Bandar-Log: Monitoring Tool

Intro
Why Bandar-Log?
Getting started
Bandar-Log concepts
Architecture overview
Build custom image
License
Credits

Intro

Bandar-Log makes possible to monitor flow throughput of data sources and processing components that are part of Data Ingestion and ETL pipelines.

Typical ETL assumes having some processing logic between data sources which adds some delay i. e. "resistance", which should be measured. For example:

how many events Spark app process per minute and comparing to how many events come to Kafka topics
what's the size of unprocessed events in Kafka topics at this moment
how much time passed since the last aggregation processed

Collected metrics might be sent to specified monitoring service like Datadog or others.
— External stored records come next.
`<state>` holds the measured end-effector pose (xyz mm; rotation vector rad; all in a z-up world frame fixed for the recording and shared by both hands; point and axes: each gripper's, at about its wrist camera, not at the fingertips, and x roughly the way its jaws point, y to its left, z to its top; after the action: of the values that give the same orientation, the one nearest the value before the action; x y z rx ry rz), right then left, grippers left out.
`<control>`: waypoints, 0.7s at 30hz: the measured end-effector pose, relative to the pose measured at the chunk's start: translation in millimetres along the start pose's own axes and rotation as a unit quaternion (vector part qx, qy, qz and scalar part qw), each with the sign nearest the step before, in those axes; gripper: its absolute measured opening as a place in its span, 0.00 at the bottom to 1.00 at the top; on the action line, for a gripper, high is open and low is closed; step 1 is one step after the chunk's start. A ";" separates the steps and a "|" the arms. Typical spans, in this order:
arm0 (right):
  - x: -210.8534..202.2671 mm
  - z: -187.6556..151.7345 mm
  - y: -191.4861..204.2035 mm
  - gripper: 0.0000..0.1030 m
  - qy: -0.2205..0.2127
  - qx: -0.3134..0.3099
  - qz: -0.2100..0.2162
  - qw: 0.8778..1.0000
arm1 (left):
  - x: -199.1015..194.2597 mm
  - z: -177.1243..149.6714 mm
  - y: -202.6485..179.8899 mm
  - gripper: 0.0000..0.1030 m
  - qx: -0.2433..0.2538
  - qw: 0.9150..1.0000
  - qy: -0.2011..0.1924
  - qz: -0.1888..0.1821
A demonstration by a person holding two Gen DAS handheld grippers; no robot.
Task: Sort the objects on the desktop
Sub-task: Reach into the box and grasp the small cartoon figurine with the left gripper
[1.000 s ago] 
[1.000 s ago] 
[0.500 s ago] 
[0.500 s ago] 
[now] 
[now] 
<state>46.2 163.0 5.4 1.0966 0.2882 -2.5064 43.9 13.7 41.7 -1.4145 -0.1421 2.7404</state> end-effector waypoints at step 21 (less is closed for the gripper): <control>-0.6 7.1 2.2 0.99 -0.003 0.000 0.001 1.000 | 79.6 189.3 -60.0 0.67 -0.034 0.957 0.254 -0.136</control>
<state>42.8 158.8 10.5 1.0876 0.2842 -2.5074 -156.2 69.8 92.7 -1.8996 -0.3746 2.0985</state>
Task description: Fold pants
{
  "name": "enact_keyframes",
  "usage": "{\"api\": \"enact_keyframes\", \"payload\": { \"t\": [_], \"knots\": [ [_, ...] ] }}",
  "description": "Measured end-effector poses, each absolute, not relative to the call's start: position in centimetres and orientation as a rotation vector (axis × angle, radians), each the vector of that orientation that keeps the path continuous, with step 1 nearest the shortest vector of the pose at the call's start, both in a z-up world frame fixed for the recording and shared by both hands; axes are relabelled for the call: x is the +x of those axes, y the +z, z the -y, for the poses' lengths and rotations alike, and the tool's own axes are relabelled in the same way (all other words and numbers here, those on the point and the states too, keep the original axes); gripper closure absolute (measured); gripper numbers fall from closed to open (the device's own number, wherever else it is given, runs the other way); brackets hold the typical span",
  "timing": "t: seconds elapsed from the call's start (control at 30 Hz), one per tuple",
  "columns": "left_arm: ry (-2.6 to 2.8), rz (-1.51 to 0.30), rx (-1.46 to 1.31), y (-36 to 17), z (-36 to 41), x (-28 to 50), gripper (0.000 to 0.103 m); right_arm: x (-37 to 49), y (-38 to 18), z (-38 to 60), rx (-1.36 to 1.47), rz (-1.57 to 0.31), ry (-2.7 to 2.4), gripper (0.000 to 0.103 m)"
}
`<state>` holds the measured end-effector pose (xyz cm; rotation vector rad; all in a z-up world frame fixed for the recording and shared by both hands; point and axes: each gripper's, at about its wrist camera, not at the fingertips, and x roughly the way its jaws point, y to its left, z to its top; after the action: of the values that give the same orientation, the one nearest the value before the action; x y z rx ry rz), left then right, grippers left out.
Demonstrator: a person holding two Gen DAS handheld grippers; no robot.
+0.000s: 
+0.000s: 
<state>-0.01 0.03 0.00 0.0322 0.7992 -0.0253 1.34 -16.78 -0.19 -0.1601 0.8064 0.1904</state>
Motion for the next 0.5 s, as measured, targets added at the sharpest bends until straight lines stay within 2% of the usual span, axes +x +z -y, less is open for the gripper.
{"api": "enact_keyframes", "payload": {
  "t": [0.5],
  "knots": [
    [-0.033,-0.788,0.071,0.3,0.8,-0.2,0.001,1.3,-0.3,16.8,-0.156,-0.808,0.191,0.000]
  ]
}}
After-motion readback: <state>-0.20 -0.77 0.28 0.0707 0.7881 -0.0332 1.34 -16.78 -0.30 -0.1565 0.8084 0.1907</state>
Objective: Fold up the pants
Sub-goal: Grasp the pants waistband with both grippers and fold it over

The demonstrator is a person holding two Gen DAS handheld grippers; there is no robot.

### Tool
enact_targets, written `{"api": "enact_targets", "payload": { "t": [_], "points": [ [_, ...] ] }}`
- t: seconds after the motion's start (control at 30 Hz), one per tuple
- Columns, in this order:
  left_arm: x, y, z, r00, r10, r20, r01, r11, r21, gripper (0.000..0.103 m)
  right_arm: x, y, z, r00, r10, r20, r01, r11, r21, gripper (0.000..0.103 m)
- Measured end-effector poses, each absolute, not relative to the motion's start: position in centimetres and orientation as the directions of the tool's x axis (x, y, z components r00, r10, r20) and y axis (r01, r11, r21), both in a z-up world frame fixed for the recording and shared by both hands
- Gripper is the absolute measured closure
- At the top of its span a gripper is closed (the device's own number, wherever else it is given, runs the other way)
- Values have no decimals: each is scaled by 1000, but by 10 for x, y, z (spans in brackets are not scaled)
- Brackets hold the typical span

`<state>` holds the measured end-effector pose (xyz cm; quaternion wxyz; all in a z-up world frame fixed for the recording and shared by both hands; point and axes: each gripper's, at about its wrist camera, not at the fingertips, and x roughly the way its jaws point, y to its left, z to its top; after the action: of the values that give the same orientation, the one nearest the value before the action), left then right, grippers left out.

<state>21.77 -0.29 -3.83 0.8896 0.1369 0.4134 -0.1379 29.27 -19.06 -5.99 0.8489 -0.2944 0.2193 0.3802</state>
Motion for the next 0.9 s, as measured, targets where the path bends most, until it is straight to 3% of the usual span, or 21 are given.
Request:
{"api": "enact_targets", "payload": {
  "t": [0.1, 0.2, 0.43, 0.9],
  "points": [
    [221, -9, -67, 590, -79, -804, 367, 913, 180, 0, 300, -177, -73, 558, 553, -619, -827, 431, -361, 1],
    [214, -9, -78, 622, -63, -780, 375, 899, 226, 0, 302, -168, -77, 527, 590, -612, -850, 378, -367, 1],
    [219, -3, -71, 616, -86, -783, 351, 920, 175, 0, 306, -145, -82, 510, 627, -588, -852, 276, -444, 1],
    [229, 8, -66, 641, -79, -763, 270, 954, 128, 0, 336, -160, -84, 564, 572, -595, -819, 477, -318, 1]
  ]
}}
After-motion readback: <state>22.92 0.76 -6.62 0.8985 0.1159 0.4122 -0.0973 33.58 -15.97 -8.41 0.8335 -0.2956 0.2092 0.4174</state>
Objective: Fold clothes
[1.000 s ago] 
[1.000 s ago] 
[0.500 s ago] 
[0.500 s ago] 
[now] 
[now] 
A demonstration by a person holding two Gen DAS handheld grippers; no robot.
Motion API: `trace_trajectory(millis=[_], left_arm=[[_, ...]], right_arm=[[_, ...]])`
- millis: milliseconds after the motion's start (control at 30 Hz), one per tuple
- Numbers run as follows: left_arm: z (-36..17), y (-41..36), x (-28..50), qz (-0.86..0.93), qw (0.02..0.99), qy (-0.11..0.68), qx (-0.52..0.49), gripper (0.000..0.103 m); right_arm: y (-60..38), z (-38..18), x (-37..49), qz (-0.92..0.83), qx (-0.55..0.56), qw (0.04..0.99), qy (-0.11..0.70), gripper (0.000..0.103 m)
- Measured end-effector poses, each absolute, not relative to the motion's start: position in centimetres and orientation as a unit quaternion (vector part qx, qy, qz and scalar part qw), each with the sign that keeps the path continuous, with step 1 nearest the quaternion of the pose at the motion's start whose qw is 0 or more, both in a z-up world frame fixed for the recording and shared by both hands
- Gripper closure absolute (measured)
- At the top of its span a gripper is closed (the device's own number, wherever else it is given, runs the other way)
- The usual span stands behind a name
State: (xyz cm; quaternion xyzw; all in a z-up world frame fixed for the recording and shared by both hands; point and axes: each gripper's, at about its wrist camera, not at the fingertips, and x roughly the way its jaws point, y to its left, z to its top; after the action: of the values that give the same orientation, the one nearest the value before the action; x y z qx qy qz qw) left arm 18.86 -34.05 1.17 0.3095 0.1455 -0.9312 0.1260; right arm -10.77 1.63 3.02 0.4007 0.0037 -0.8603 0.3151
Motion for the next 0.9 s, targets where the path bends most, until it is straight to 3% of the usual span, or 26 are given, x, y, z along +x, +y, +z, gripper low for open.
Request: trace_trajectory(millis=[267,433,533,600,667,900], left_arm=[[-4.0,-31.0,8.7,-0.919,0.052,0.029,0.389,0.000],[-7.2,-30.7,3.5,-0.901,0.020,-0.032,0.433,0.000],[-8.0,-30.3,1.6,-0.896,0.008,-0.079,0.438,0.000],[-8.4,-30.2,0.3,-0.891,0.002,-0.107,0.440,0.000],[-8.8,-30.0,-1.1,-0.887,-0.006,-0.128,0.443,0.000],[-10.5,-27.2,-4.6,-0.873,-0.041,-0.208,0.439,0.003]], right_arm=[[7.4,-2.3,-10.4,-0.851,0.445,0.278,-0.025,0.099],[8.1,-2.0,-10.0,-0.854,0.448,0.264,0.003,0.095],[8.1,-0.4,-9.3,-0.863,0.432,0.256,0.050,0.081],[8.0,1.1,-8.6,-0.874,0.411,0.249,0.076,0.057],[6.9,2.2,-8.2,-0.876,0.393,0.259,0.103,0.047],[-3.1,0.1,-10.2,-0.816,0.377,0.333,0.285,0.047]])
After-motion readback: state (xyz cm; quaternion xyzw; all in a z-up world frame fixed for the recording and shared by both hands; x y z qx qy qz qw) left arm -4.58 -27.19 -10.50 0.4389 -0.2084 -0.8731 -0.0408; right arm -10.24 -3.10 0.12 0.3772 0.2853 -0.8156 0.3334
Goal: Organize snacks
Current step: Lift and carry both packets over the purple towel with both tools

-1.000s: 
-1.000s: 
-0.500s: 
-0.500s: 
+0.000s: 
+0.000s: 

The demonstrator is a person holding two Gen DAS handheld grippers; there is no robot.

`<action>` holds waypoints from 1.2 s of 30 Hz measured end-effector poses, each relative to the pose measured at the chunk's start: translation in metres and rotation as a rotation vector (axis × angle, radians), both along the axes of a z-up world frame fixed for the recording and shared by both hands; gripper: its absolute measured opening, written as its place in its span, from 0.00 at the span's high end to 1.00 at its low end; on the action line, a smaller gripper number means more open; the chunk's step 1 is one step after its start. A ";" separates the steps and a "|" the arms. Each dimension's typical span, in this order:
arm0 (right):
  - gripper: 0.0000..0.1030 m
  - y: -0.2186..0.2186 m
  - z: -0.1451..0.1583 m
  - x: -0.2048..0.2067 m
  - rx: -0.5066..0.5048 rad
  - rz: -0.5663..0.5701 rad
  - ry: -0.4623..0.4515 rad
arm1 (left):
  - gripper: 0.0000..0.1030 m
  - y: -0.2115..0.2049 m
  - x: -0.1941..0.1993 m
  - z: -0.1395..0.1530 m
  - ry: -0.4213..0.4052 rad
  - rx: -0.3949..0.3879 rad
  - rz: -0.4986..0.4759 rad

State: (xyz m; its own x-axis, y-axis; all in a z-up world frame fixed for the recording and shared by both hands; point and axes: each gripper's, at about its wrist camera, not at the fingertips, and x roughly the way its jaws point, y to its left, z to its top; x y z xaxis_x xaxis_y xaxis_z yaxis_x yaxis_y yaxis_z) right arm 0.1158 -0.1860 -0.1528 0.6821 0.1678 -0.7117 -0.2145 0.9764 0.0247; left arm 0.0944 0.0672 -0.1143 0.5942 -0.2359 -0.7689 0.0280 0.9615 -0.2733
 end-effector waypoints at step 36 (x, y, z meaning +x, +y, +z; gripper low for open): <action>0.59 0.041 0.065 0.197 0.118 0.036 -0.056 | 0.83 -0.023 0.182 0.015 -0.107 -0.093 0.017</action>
Typical ETL pipelines accept incoming data and compraises a chain of processing components with certain flow geometry:

There is incoming data with certain rate, we call it IN.

Examples: Kafka's topics that accept incoming messages.
There are ETL components that pull data from one data source and put it to another one. This consuming rate is called OUT.

Examples: Spark Streaming, Hive/Presto aggregations that pull portion of data from one table and aggregate it to another one, replicators that mirror data from one data source to another one.

Bandarlog is a standalone service that tracks IN [incoming rate], OUT [consuming rate] between two and more data sources.

In addition, it allows to measure LAG which is defined as (LAG = IN - OUT).

Particular semantics of metrics IN, OUT, LAG depends on specific Data Sources and contracts that Bandarlog expects (see Metrics).

Why Bandar-Log?

Easy to use. Create your own Bandar-Log in 10 minutes, just follow up with Start Bandar-Log in 3 steps section.
Tested on the real-time big data pipelines for a long period of time. Bandar-Log proved itself like the most straightforward and stable component.
Support. Bandar-Log is running right now. So, we care about its stability and new features.
No need to modify any apps. Bandar-Log is a separated application which monitors metrics outside.
Easy to extend and add custom data sources.

Getting Started

See How to Start Bandar-Log in 3 steps.

Bandar-Log concepts

Data source config
Bandarlog
Metric
Reporter

Data source config

Data source is an abstration over persistance component which can provide or store data.

In Bandar-Log data source is represented by configuration object called data source config.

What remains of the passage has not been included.